INSTRUCTIONS FOR THE TASK =
Report each line of the data that includes the word "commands".

DATA EXTRACT =
■ ■ ■ ■ ■

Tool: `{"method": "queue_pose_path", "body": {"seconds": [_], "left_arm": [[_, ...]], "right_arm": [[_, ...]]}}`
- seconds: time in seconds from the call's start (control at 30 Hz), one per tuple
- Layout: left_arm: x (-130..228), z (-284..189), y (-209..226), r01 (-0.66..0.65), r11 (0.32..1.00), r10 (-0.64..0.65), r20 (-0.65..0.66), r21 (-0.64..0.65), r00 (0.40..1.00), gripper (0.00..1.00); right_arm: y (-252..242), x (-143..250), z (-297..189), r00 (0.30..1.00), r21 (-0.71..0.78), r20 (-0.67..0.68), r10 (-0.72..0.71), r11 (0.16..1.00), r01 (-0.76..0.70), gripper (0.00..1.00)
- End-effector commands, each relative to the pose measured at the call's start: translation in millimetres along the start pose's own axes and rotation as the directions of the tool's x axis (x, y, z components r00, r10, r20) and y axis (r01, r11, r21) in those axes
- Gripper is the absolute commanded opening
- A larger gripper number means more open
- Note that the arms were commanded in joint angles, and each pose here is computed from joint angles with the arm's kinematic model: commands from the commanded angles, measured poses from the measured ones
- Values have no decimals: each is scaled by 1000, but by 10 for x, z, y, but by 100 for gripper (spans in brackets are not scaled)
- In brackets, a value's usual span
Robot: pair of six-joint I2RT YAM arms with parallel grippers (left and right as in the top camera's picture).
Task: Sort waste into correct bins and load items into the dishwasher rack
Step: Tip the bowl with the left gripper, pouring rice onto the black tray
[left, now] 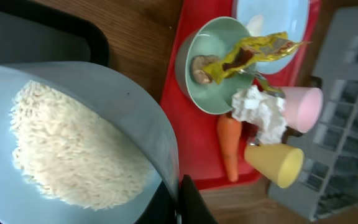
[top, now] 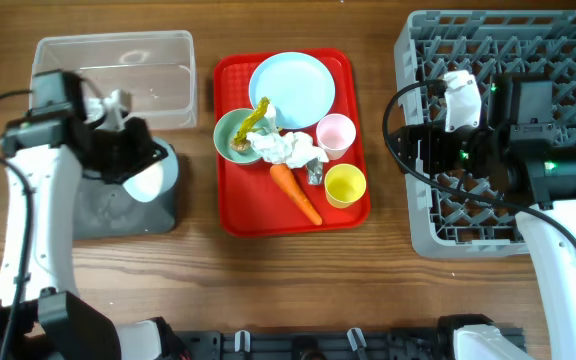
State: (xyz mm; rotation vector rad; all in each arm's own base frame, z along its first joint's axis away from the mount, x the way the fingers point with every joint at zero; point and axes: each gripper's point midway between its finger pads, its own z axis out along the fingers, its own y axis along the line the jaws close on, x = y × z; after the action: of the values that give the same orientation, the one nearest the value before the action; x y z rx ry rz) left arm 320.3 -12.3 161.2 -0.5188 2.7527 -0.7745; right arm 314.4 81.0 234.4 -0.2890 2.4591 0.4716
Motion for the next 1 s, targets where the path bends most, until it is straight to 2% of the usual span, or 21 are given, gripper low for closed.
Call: {"method": "queue_pose_path", "body": {"seconds": [0.0,0.17,0.33,0.6,0.7,0.87,0.97], "left_arm": [[42,-99,71,-16,977,17,-4,212,1000,4],[50,-239,316,15,910,-51,76,415,996,4],[13,-252,535,39,871,-116,128,491,985,4],[-211,-241,592,77,675,-242,122,733,963,4],[-267,-239,598,85,622,-271,112,779,956,4],[-315,-319,553,77,566,-295,114,821,949,4],[-333,-345,543,116,538,-325,78,835,943,4]], "right_arm": [[-4,-57,-12,1000,9,8,-6,1000,6,100],[-4,-57,-12,1000,9,8,-6,1000,6,100],[-4,-57,-12,1000,9,8,-6,1000,6,100],[-3,-39,-12,1000,8,1,-3,1000,3,100],[-2,-18,-12,1000,8,-8,0,1000,0,100],[-2,-12,-12,1000,8,-10,1,1000,-1,100],[-1,-7,-12,1000,8,-12,2,1000,-2,100]]}}
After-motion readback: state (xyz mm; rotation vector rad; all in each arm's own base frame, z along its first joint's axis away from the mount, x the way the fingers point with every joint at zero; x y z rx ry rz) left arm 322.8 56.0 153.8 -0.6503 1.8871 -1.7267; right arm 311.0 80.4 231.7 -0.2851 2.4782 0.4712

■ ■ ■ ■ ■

WRITTEN SOLUTION =
- End-effector commands, each relative to the pose measured at the call's start: translation in millimetres along the start pose's own axes and rotation as the directions of the tool's x axis (x, y, z components r00, r10, r20) and y axis (r01, r11, r21) in those axes
- Note that the arms were commanded in joint angles, and each pose here is computed from joint angles with the arm's kinematic model: commands from the commanded angles, measured poses from the measured ones

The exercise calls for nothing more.